Task objective.
For the records below, output every line from the one holding "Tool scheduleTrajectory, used" through the final line, unaltered, and no other lines.
+===+
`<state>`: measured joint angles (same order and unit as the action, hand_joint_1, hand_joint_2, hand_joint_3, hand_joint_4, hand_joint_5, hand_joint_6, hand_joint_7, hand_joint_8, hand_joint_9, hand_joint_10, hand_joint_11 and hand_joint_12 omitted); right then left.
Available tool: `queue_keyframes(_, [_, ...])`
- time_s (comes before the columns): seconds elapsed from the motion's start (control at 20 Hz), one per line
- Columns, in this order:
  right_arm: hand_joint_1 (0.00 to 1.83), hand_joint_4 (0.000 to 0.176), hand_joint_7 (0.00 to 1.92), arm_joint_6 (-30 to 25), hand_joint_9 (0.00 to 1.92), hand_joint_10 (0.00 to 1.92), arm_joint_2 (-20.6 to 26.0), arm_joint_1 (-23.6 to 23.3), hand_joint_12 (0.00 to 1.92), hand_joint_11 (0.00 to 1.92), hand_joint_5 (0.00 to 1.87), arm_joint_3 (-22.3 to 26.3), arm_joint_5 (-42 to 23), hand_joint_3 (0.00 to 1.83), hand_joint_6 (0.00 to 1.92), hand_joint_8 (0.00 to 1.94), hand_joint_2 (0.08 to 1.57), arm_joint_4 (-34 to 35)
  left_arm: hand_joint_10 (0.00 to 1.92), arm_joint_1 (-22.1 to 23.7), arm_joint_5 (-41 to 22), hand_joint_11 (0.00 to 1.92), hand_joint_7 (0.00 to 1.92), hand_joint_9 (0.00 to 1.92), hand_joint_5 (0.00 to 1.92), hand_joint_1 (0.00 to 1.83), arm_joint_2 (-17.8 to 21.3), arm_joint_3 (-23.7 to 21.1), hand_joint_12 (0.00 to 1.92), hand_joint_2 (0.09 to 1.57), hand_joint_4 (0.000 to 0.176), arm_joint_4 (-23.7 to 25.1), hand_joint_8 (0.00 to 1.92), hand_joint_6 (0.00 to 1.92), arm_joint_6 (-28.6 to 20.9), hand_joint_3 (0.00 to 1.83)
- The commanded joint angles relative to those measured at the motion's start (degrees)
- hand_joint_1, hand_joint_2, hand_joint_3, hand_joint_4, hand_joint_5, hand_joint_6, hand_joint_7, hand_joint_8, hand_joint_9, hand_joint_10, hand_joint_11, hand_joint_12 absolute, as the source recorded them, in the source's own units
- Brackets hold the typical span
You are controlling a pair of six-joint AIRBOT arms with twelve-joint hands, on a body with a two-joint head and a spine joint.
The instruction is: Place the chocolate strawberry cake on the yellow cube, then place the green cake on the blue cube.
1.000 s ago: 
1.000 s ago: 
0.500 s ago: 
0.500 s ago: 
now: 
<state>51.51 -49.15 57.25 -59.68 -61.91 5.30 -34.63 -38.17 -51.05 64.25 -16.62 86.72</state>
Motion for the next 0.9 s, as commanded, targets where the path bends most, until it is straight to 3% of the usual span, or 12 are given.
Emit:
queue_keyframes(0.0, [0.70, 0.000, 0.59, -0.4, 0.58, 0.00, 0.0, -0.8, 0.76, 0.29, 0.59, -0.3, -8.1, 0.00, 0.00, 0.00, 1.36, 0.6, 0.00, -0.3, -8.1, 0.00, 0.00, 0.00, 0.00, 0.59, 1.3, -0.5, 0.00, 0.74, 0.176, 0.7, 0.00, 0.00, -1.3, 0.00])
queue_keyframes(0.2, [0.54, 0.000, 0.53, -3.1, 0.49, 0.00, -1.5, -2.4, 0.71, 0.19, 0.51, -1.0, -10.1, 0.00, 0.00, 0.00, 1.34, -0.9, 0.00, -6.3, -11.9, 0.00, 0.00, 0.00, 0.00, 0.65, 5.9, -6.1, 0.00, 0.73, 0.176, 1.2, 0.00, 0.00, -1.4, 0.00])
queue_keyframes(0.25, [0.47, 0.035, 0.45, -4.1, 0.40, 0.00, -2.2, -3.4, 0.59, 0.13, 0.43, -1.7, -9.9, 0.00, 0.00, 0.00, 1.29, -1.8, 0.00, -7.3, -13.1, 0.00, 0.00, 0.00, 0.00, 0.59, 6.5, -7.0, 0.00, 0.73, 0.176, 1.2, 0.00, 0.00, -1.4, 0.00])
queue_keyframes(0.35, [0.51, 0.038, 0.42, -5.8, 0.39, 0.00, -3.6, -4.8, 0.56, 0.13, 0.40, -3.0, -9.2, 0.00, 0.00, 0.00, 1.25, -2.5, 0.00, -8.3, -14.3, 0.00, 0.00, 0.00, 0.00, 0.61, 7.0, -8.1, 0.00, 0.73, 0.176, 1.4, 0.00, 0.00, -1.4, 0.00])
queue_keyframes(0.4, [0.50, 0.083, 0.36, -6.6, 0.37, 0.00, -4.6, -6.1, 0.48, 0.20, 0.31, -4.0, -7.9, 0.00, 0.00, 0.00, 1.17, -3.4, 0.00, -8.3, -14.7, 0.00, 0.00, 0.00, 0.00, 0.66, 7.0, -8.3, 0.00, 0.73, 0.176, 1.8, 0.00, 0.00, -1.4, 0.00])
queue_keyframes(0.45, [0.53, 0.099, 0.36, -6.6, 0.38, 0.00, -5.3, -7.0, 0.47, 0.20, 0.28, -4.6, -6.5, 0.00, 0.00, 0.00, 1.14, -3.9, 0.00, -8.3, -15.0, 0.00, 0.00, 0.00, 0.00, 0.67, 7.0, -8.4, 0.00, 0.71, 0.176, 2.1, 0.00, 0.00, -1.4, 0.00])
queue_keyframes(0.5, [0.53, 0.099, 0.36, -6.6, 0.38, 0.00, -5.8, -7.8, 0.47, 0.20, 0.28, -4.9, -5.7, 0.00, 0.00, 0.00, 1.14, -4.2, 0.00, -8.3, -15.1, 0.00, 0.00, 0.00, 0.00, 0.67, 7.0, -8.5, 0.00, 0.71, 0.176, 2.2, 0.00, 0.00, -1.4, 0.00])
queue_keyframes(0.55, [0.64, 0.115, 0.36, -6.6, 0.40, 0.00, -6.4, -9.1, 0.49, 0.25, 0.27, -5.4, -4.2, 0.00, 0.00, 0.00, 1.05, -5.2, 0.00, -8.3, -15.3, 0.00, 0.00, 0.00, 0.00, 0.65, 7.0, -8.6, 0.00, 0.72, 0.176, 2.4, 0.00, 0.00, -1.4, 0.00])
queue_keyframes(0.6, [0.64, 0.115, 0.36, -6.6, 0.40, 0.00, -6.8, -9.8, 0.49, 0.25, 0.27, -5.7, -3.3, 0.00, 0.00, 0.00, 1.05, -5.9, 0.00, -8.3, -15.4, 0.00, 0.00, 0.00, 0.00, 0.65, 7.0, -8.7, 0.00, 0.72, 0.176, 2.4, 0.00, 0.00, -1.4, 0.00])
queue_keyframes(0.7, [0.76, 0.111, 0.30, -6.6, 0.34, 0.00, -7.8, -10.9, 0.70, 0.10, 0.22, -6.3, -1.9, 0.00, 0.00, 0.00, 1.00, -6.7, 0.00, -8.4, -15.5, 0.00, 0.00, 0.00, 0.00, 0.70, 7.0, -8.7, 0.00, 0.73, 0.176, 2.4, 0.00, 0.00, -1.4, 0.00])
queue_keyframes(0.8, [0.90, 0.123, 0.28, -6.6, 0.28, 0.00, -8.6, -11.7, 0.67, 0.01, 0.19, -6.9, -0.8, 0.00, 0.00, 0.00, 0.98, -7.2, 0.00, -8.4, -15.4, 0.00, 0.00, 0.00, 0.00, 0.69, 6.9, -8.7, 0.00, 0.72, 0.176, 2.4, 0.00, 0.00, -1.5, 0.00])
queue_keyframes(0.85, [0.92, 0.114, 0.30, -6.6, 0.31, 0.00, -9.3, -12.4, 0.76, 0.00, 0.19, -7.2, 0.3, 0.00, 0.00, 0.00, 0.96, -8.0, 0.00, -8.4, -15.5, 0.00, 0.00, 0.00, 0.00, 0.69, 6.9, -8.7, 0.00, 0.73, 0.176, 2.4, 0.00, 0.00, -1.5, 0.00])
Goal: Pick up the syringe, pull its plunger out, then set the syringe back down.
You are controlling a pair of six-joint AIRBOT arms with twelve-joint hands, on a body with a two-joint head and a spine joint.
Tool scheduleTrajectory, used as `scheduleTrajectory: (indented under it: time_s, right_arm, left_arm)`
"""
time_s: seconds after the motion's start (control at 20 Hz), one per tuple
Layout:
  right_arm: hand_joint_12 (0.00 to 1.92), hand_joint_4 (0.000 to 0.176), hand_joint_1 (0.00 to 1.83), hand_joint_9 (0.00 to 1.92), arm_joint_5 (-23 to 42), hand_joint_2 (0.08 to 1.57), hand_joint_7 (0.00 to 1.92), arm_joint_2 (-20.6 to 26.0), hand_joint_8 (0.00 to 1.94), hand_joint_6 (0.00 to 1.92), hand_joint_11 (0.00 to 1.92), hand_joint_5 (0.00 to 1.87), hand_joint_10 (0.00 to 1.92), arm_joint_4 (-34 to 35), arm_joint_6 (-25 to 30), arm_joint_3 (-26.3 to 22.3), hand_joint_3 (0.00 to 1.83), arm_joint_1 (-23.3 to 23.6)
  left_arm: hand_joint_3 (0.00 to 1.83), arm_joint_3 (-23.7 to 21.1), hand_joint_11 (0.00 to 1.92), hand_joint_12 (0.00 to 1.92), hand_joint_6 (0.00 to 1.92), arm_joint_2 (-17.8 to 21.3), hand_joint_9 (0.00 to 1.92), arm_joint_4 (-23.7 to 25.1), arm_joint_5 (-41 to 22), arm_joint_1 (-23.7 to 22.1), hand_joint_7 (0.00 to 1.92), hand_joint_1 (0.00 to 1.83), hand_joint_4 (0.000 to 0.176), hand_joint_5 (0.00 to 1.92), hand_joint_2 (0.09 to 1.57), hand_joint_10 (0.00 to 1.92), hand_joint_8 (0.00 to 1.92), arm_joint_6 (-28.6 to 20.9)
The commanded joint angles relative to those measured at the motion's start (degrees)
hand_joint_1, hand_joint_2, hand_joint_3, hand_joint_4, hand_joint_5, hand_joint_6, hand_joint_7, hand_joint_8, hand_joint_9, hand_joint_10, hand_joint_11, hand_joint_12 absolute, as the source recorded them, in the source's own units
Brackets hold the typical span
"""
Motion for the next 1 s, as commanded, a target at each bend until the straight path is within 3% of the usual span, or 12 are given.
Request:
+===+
Output for this exercise.
Tool scheduleTrajectory, used as `scheduleTrajectory: (indented under it: time_s, right_arm, left_arm)`
"""
time_s: seconds after the motion's start (control at 20 Hz), one per tuple
Layout:
  right_arm: hand_joint_12 (0.00 to 1.92), hand_joint_4 (0.000 to 0.176), hand_joint_1 (0.00 to 1.83), hand_joint_9 (0.00 to 1.92), arm_joint_5 (-23 to 42), hand_joint_2 (0.08 to 1.57), hand_joint_7 (0.00 to 1.92), arm_joint_2 (-20.6 to 26.0), hand_joint_8 (0.00 to 1.94), hand_joint_6 (0.00 to 1.92), hand_joint_11 (0.00 to 1.92), hand_joint_5 (0.00 to 1.87), hand_joint_10 (0.00 to 1.92), arm_joint_4 (-34 to 35), arm_joint_6 (-25 to 30), arm_joint_3 (-26.3 to 22.3), hand_joint_3 (0.00 to 1.83), arm_joint_1 (-23.3 to 23.6)
  left_arm: hand_joint_3 (0.00 to 1.83), arm_joint_3 (-23.7 to 21.1), hand_joint_11 (0.00 to 1.92), hand_joint_12 (0.00 to 1.92), hand_joint_6 (0.00 to 1.92), arm_joint_2 (-17.8 to 21.3), hand_joint_9 (0.00 to 1.92), arm_joint_4 (-23.7 to 25.1), arm_joint_5 (-41 to 22), arm_joint_1 (-23.7 to 22.1), hand_joint_7 (0.00 to 1.92), hand_joint_1 (0.00 to 1.83), hand_joint_4 (0.000 to 0.176), hand_joint_5 (0.00 to 1.92), hand_joint_2 (0.09 to 1.57), hand_joint_10 (0.00 to 1.92), hand_joint_8 (0.00 to 1.92), arm_joint_6 (-28.6 to 20.9)
The commanded joint angles relative to those measured at the motion's start (degrees)
hand_joint_1, hand_joint_2, hand_joint_3, hand_joint_4, hand_joint_5, hand_joint_6, hand_joint_7, hand_joint_8, hand_joint_9, hand_joint_10, hand_joint_11, hand_joint_12 absolute, as the source recorded them, in the source's own units
Brackets hold the typical span
"""
Motion for the next 1 s, as commanded, a target at each bend until the straight path is within 3% of the usual span, or 12 are given.
Request:

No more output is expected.